William and Hanako Nelson were married in 1981. In 2000, Hanako executed a trust leaving a separate property rental home to Gary and Jay Wilkin, her adult sons from a prior marriage.

 

At that time, Hanako also executed a pour-over will granting the residue of her estate to the trustee for administration after her death. Hanako did not advise William of her estate plan, but he later discovered she had placed her rental home into a trust for the benefit of her sons.

 

Hanako died in 2016. Gary, who became the successor trustee, filed a probate petition requesting that Hanako’s separate and community property assets be transferred to her trust. He claimed the pour-over will required that all of her real and personal property be declared trust assets.

 

William filed a petition seeking reformation of the pour- over will to confirm Hanako’s intent to transfer only the residue of her separate property estate into the trust.

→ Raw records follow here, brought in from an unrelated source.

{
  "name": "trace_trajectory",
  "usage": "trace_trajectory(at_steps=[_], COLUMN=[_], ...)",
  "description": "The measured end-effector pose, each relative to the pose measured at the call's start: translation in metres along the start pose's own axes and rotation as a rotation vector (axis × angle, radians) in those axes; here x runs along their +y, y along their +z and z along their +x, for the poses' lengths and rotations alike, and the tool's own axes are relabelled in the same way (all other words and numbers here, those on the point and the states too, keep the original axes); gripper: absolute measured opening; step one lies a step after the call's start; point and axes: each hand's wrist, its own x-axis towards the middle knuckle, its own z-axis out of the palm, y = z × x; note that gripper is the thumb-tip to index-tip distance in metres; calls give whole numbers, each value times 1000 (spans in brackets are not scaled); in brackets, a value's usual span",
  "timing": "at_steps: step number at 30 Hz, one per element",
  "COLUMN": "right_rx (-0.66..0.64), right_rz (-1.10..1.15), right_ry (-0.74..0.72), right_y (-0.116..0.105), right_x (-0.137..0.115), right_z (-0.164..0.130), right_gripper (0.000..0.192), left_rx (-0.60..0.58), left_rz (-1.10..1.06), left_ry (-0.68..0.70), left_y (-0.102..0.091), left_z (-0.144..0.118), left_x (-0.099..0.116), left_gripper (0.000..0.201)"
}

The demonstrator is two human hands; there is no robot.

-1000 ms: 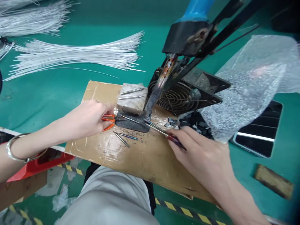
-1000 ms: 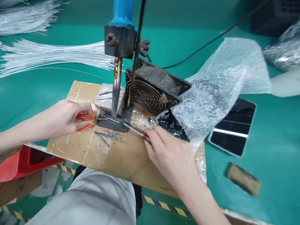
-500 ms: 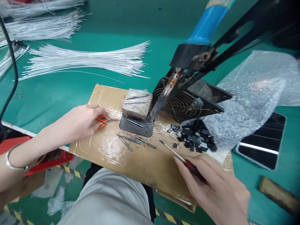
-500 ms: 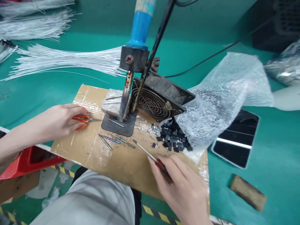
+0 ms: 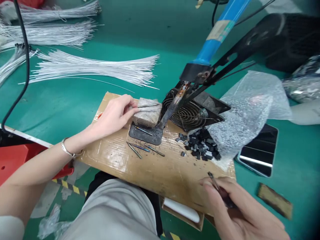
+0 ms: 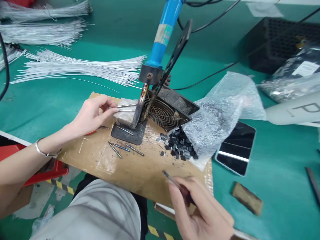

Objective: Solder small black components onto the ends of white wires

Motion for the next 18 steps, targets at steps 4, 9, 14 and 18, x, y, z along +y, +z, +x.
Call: trace_trajectory(at_steps=[4, 9, 14, 18], right_rx=[-15, -153, -421, -478], right_rz=[41, 242, 481, 571], right_ry=[30, -98, -77, 86], right_y=[4, 37, 61, 65], right_x=[-15, -28, -39, -44], right_z=[1, 8, 11, 9], right_gripper=[23, 21, 20, 16], left_rx=[-41, -419, -649, -733], left_rz=[48, 51, 27, -84], left_ry=[26, 186, 241, 179], left_y=[-30, -55, -45, -36], left_z=[-27, -71, -85, -81], left_x=[8, 34, 51, 56], left_gripper=[12, 11, 12, 12])
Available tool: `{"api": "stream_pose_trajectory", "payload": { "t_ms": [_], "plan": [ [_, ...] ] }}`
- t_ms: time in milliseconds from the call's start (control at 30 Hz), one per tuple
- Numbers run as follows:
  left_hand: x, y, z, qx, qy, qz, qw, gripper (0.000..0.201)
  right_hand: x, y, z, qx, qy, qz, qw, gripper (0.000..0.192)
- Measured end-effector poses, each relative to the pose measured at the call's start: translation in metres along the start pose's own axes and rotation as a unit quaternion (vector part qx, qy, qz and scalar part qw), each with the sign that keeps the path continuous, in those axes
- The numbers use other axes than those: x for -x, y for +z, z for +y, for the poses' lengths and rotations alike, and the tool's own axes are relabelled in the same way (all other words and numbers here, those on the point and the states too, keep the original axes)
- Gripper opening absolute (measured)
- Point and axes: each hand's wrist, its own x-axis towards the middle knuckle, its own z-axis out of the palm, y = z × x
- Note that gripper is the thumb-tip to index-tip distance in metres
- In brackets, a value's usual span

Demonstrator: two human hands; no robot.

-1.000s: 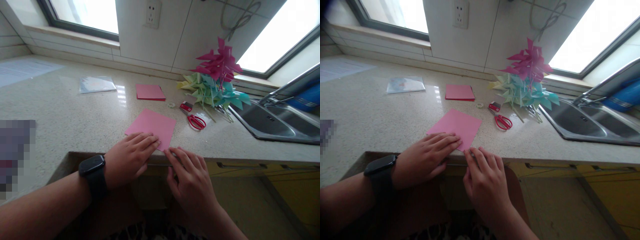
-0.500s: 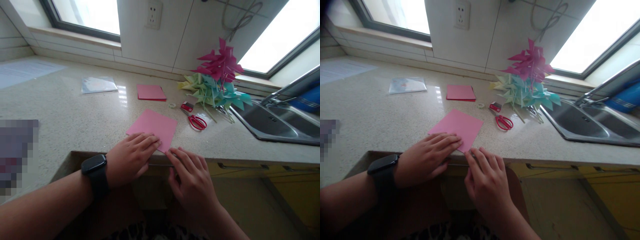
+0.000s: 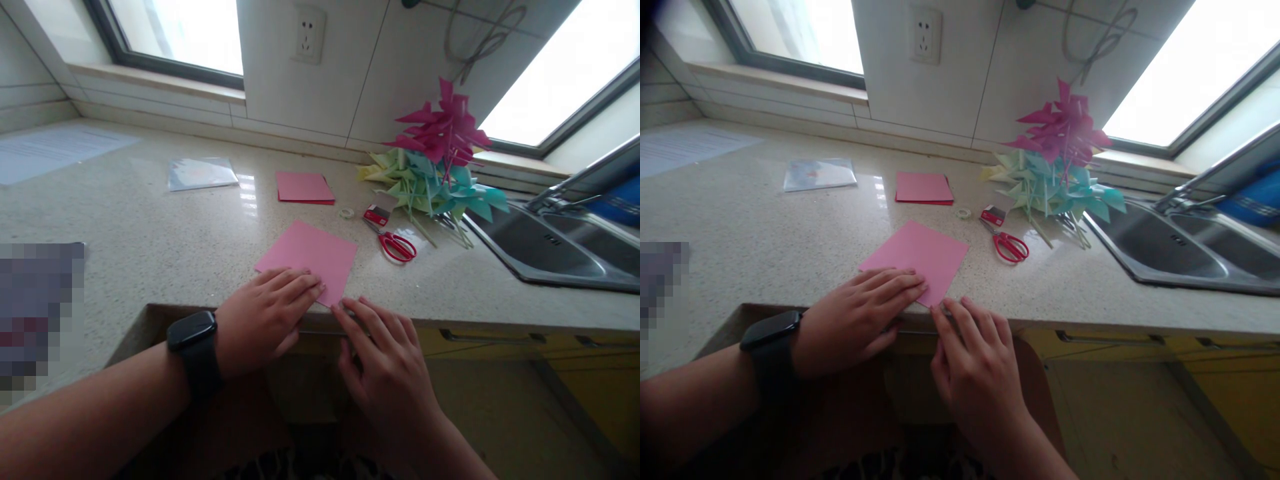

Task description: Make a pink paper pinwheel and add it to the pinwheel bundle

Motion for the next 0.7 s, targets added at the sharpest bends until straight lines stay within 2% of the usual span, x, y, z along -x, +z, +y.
{"api": "stream_pose_trajectory", "payload": {
  "t_ms": [467, 567, 700],
  "plan": [
    [0.000, -0.001, 0.000, 0.004, 0.000, -0.006, 1.000, 0.060, 0.000, 0.002, -0.002, -0.025, 0.014, 0.015, 0.999, 0.039],
    [-0.001, -0.002, 0.001, 0.010, -0.007, -0.009, 1.000, 0.058, 0.002, 0.001, 0.001, -0.067, 0.009, 0.041, 0.997, 0.037],
    [-0.003, -0.005, 0.003, 0.020, -0.012, 0.004, 1.000, 0.045, 0.011, -0.002, 0.006, -0.153, 0.005, 0.106, 0.983, 0.035]
  ]
}}
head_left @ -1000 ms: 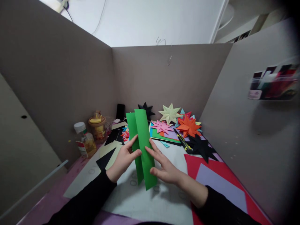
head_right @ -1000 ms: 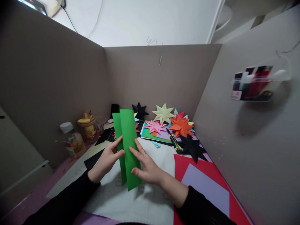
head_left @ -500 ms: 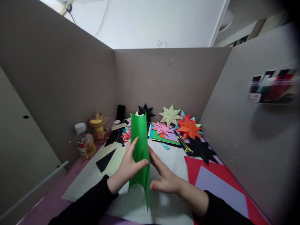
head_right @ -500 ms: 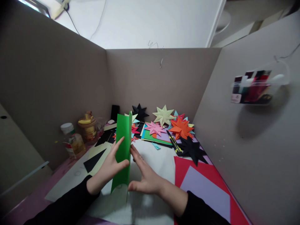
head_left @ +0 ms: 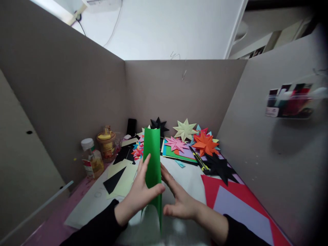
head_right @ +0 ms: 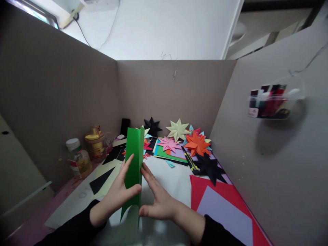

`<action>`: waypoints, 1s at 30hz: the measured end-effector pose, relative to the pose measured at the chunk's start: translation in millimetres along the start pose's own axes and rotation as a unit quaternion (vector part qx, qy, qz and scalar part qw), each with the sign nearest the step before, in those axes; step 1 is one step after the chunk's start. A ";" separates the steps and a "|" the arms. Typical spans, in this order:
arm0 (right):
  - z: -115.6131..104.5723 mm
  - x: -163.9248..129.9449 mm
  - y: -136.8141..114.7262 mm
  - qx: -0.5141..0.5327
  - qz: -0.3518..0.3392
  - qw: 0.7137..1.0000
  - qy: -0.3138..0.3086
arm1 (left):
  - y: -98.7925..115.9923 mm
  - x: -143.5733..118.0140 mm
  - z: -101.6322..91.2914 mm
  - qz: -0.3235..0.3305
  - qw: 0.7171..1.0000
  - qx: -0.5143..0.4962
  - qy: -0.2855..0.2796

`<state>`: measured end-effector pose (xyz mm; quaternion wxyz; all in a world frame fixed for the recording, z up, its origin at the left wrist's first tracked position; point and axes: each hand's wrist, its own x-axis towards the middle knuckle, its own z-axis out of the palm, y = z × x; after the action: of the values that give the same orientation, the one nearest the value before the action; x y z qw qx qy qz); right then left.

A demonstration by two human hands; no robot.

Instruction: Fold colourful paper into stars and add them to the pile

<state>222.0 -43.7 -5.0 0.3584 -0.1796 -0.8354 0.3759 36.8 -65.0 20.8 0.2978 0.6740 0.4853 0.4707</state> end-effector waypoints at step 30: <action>-35.9 10.1 52.1 0.181 0.215 0.904 0.322 | -56.4 62.0 -52.4 -0.123 0.964 -0.236 0.011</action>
<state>243.1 14.1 -23.3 0.5449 -0.3983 -0.5327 0.5105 -27.3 9.9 13.7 0.4984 0.5148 0.4426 0.5391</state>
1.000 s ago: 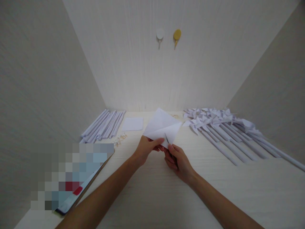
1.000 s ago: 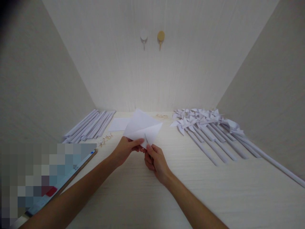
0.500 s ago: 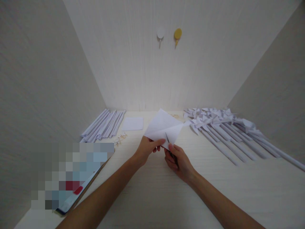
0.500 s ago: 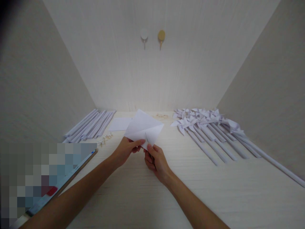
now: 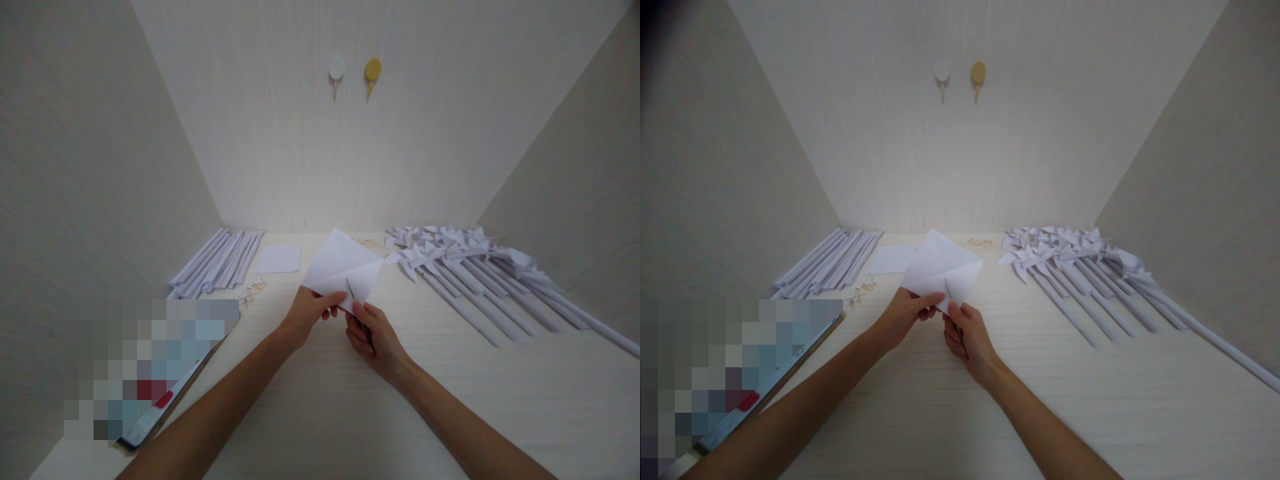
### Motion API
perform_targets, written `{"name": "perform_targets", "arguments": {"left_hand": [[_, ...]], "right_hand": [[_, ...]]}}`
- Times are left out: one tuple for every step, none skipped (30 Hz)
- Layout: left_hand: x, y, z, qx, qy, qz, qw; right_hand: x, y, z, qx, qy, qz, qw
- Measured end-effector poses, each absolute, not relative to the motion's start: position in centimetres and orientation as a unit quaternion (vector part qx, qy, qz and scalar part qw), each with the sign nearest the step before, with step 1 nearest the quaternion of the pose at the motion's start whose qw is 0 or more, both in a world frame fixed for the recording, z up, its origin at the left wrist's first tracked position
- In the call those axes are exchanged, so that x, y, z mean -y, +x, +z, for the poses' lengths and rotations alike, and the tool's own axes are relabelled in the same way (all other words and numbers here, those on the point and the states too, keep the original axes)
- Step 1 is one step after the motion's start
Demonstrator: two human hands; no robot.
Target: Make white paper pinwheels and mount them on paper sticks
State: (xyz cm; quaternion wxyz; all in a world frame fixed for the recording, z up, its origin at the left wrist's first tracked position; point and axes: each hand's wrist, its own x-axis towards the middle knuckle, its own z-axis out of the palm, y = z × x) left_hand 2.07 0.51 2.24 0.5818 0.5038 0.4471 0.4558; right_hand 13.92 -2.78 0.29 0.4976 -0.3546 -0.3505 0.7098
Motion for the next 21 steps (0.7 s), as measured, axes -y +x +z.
{"name": "perform_targets", "arguments": {"left_hand": [[-0.51, 2.07, 2.22, -0.447, 0.504, 0.456, 0.582], [-0.51, 2.08, 2.20, -0.446, 0.504, 0.456, 0.583], [-0.53, 2.08, 2.17, -0.446, 0.505, 0.455, 0.582], [-0.54, 2.09, 2.14, -0.447, 0.506, 0.454, 0.581], [-0.56, 2.10, 2.12, -0.448, 0.507, 0.453, 0.581], [-0.59, 2.11, 2.10, -0.448, 0.508, 0.453, 0.580], [-0.61, 2.12, 2.08, -0.448, 0.507, 0.453, 0.580], [-0.62, 2.13, 2.08, -0.447, 0.507, 0.455, 0.581], [-0.63, 2.14, 2.08, -0.446, 0.506, 0.455, 0.581], [-0.62, 2.14, 2.08, -0.446, 0.505, 0.456, 0.582], [-0.61, 2.14, 2.10, -0.445, 0.504, 0.456, 0.583], [-0.60, 2.14, 2.12, -0.445, 0.503, 0.456, 0.584], [-0.58, 2.14, 2.14, -0.444, 0.502, 0.456, 0.585], [-0.56, 2.14, 2.16, -0.444, 0.501, 0.457, 0.586], [-0.55, 2.14, 2.18, -0.443, 0.501, 0.457, 0.587], [-0.54, 2.14, 2.20, -0.442, 0.501, 0.458, 0.587], [-0.53, 2.15, 2.21, -0.442, 0.502, 0.457, 0.586], [-0.53, 2.15, 2.23, -0.443, 0.503, 0.457, 0.585], [-0.52, 2.16, 2.24, -0.444, 0.503, 0.456, 0.584], [-0.52, 2.16, 2.24, -0.445, 0.502, 0.457, 0.584], [-0.52, 2.17, 2.25, -0.447, 0.500, 0.457, 0.584]], "right_hand": [[2.77, 13.92, 0.29, 0.350, -0.354, 0.710, 0.498], [2.75, 13.93, 0.30, 0.349, -0.354, 0.711, 0.498], [2.73, 13.94, 0.30, 0.347, -0.355, 0.711, 0.498], [2.71, 13.95, 0.30, 0.346, -0.356, 0.710, 0.499], [2.70, 13.96, 0.30, 0.345, -0.358, 0.710, 0.499], [2.69, 13.97, 0.29, 0.344, -0.360, 0.709, 0.499], [2.68, 13.98, 0.29, 0.343, -0.362, 0.708, 0.499], [2.68, 13.98, 0.29, 0.343, -0.363, 0.708, 0.500], [2.69, 13.97, 0.29, 0.344, -0.363, 0.707, 0.501], [2.70, 13.96, 0.29, 0.344, -0.363, 0.706, 0.502], [2.71, 13.95, 0.30, 0.345, -0.363, 0.705, 0.503], [2.73, 13.93, 0.32, 0.346, -0.363, 0.703, 0.504], [2.74, 13.91, 0.33, 0.347, -0.363, 0.702, 0.505], [2.75, 13.89, 0.35, 0.347, -0.364, 0.701, 0.505], [2.76, 13.87, 0.37, 0.348, -0.365, 0.700, 0.506], [2.77, 13.86, 0.39, 0.348, -0.366, 0.699, 0.506], [2.77, 13.85, 0.40, 0.348, -0.366, 0.699, 0.506], [2.77, 13.85, 0.40, 0.348, -0.367, 0.699, 0.506], [2.75, 13.85, 0.40, 0.347, -0.367, 0.699, 0.506], [2.74, 13.85, 0.38, 0.347, -0.367, 0.700, 0.506], [2.72, 13.85, 0.36, 0.346, -0.368, 0.700, 0.505]]}}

He cited the decision Estate of Duke which held that an unambiguous will may be reformed to conform to the testator’s intent if clear and convincing evidence establishes that the will contains a mistake in the testator’s expression of intent at the time the will was drafted, and also establishes the testator’s actual specific intent at the time the will was drafted.

 

Following a three-day evidentiary hearing, the probate court found that clear and convincing evidence supported equitable reformation of the will to provide for testamentary control and disposition of Hanako’s separate property only.

 

The paramount consideration in construing a will is to determine the subjective intent of the testator.  The modern trend is toward favoring the decedent’s intent over formalities.

 

A specific devise is a transfer of specifically identifiable property (Probate Code
§ 21117(a)), while a general devise is a transfer from the general assets of the transferor that does not give specific property. (Probate Code § 21117(b))

 

There was substantial evidence of Hanako’s actual and specific intent at the time the trust and will were drafted.

 

It was undisputed she wanted a trust to gift her separate property rental home, i.e., the Goleta property, to her two sons, and that she also expressed some general desire to have a will to control the disposition of her separate property. The will as drafted contained a mistake in the expression of that intent.

 

The drafting attorney’s testimony, although not conclusive, is entitled to much weight.  McKee testified it is fair to state that Hanako’s trust is a separate property trust. The instrument provides that the property transferred is the settlor’s separate property and shall be known as the ‘separate trust estate.

 

During his deposition, McKee confirmed the trust did not include any community assets. He also acknowledged that he and Hanako did not discuss the pour-over will or her community property assets during their phone call.

 

Once the testamentary scheme or general intention of a trust or will is discovered, the meaning of particular words and phrases is to be subordinated to this scheme, plan or dominant purpose.

 

In the absence of any evidence showing Hanako’s intent to include community property assets in her estate plan, it was reasonable for the probate court to interpret the evidence of her intent as it did.

 

Where, as here, there is a mistake in expression of the testator’s actual and specific intent at the time the will was drafted, the will should be reformed to express that actual intent.

 

Preference is to be given to an interpretation of an instrument that will prevent intestacy (Probate Code § 21120), but no policy underlying the statute of wills supports a rule that would ignore the testator’s intent and unjustly enrich those who would inherit as a result of a mistake.

 

Given the probate court’s finding that Hanako intended at the time the trust and pour-over will were drafted to provide for testamentary control and disposition of only her separate property, the decision to reform the pour-over will to conform to that actual and specific intent was well within the court’s discretion.

 

LESSONS:

 

1.         Married couples should always consider the status of assets as community or separate property at the creation of the estate plan.

 

2.         An unambiguous will may be reformed to conform to the testator’s intent if clear and convincing evidence establishes that the will contains a mistake in the testator’s expression of intent at the time the will was drafted, and also establishes the testator’s actual specific intent at the time the will was drafted.